Le democrazie occidentali rappresentano anche, in quest’ottica, la migliore garanzia per l’espressione della libertà individuale.
Ammesso, dunque, che abbia senso parlare di civiltà come di uno stato ideale che presume elevarci da una condizione di inferiorità, spirituale e culturale prima ancora che civile, il sovrapporsi e lo sfumare del concetto di civiltà in quello, assolutamente tragicomico, di Occidente rappresenta, potenzialmente e concretamente, una tragedia che diventa farsa. La cosiddetta civiltà è sempre più stata interpretata e vissuta come evoluzione tecnica supportata da dispositivi di potere, della cui aggressività ci siamo via via maggiormente accorti nel corso del tempo e in maniera lampante negli ultimi anni. Hobbes aveva già magistralmente evidenziato la natura intrinsecamente autoritaria e coercitiva del potere, che paradossalmente lasciava margini significativi per apprezzare la valenza e difendere la fondamentale intangibilità della vita individuale. Il potere ha tanto più bisogno di affermarsi e di ringhiare quanto più se ne scorge l’illusorietà e se ne comprende l’autentica natura.
Questo implica anche, del resto, la consapevolezza che nel potere vi è sempre un principio sbagliato e innaturale: prova ne è il fatto che si può vivere, e bene, anche in assenza di poteri costituiti in senso verticistico. Anche il puntello delle regole della convivenza cosiddetta sociale e civile sembra traballare di fronte alla semplice constatazione che queste potrebbero non essere poi così determinanti nel modo in cui siamo abituati a vederle imposte: il vero anarchico, già diceva Fabrizio De Andrè, è colui che, lungi dal vivere senza regole, se le pone prima che gli vengano imposte.

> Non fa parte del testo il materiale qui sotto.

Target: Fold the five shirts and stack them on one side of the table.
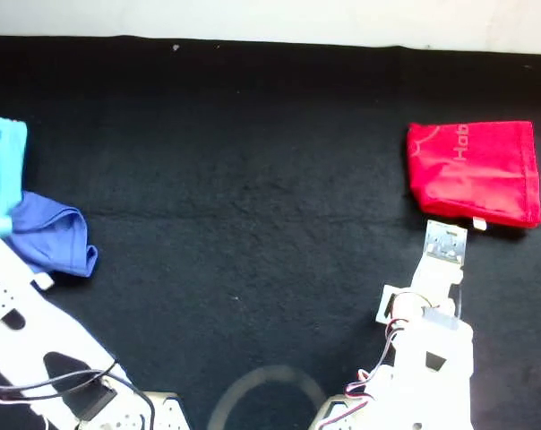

Quale futuro ha dunque la civiltà di fronte all’incedere del mondo multipolare, del riscatto di popoli, comunità e singoli individui? Nella libertà individuale e nell’autodeterminazione delle comunità, attraverso un detox dalla civiltà nei suoi aspetti più tecnocratici, una speranza per il futuro. Un futuro multipolare che sembra voler sfuggire alle maglie del nostro concetto di civiltà e, soprattutto, all’ opera di civilizzazione.